WORK ORDER =>
For the data below, please report each line where the word "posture" is found.

DATA BLOCK =>
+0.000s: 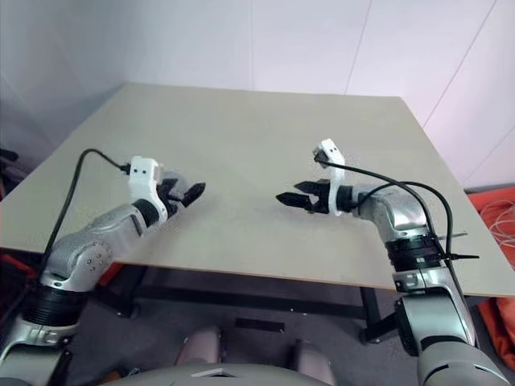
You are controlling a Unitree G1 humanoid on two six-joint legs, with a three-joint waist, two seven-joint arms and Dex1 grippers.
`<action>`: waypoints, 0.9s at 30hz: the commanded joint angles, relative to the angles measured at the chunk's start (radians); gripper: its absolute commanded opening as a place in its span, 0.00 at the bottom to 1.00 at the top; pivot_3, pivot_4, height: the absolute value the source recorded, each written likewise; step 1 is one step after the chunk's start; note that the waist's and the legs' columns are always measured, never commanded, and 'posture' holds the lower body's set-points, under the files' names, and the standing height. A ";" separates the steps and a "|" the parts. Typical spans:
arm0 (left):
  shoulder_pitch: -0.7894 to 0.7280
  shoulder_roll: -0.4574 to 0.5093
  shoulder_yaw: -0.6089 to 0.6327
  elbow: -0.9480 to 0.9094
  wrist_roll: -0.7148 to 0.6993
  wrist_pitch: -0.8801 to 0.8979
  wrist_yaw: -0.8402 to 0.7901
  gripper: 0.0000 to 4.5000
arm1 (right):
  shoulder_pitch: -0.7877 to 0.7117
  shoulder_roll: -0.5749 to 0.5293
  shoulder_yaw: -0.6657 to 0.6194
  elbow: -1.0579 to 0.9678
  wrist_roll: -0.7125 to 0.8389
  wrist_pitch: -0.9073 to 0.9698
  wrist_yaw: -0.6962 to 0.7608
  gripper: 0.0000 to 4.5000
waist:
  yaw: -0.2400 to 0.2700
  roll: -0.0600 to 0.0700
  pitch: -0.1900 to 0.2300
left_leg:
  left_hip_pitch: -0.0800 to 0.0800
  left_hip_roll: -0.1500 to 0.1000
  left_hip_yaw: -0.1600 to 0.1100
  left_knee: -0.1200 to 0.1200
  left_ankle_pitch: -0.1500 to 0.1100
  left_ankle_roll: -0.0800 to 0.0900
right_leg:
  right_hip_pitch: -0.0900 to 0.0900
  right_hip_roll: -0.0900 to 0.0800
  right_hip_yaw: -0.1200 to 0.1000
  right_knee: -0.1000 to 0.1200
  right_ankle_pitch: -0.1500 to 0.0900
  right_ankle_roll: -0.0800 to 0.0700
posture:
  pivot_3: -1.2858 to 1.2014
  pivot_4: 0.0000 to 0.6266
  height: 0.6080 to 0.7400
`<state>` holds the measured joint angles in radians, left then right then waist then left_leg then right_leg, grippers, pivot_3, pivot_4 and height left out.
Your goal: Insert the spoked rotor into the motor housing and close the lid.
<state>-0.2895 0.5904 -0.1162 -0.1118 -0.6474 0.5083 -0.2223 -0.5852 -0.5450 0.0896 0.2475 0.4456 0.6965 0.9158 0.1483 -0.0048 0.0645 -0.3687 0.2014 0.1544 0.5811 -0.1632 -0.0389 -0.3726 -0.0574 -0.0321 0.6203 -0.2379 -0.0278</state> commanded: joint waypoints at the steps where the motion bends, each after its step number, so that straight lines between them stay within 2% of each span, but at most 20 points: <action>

RESULT OF THIS EXERCISE =>
`<action>`: waypoints, 0.9s at 30hz: the commanded joint angles, relative to the angles measured at the chunk's start (radians); gripper: its absolute commanded opening as a place in its span, 0.00 at the bottom to 1.00 at the top; pivot_3, pivot_4, height: the absolute value the source recorded, each written likewise; step 1 is one step after the chunk's start; note that the waist's and the legs' columns are always measured, never commanded, and 'posture' holds the lower body's set-points, under the files' names, and the standing height. A ";" separates the steps and a "|" the parts. Typical spans:
posture:

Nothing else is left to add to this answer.